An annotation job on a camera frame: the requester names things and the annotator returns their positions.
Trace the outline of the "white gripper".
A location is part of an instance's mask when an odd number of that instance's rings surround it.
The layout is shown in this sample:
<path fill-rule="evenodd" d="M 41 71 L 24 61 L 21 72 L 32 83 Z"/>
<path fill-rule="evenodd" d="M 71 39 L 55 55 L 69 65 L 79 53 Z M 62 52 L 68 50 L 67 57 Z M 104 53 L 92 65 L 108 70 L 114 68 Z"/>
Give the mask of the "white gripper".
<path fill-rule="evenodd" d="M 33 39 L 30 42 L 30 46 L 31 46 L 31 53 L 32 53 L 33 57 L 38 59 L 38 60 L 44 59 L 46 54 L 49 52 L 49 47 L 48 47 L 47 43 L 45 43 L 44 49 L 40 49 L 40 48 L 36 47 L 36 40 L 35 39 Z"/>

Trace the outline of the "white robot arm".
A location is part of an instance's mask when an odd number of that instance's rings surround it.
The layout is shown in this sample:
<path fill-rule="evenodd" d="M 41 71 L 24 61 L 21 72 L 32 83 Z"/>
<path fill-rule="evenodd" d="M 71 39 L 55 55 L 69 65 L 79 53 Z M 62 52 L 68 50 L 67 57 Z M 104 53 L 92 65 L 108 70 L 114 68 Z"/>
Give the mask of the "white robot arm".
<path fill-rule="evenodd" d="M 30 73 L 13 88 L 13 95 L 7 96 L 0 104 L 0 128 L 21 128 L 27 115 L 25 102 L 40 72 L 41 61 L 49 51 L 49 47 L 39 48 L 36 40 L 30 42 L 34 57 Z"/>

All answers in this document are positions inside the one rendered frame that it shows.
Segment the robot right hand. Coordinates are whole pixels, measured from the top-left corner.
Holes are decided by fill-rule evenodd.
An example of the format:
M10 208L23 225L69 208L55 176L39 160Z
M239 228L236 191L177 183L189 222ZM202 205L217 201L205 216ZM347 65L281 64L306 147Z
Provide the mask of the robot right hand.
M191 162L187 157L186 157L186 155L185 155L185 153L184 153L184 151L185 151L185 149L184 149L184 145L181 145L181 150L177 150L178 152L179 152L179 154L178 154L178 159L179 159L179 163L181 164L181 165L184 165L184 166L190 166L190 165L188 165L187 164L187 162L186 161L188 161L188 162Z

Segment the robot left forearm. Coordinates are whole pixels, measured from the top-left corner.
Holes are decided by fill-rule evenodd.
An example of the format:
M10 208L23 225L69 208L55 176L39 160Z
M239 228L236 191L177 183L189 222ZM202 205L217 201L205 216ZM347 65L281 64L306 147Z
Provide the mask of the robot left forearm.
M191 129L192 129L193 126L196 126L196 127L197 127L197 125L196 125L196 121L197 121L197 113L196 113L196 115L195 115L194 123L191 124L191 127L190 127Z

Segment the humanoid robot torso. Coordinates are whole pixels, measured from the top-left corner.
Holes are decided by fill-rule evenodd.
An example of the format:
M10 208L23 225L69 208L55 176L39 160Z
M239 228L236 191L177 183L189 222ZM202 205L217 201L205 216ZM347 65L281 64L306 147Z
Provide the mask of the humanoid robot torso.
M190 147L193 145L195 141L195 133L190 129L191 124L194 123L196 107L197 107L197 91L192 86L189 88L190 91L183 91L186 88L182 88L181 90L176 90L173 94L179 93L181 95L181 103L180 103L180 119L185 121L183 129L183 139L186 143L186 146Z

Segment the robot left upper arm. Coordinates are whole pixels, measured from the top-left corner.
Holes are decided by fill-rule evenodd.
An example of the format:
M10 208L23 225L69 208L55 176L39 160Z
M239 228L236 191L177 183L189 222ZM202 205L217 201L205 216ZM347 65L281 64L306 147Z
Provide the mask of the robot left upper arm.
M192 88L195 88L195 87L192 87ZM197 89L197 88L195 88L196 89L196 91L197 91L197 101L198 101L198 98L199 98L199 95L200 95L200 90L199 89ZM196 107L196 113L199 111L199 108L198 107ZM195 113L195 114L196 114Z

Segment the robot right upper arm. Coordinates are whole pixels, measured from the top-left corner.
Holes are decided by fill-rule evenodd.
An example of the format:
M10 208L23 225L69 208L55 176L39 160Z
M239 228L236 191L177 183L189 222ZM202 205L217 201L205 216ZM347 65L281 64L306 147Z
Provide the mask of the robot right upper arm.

----

Your goal: All lines carrying the word "frame" must be copied from the data above.

Task result:
An annotation job on a camera frame: the requester names things and the annotator returns their positions.
All answers in this document are positions inside the one rendered frame that it shows.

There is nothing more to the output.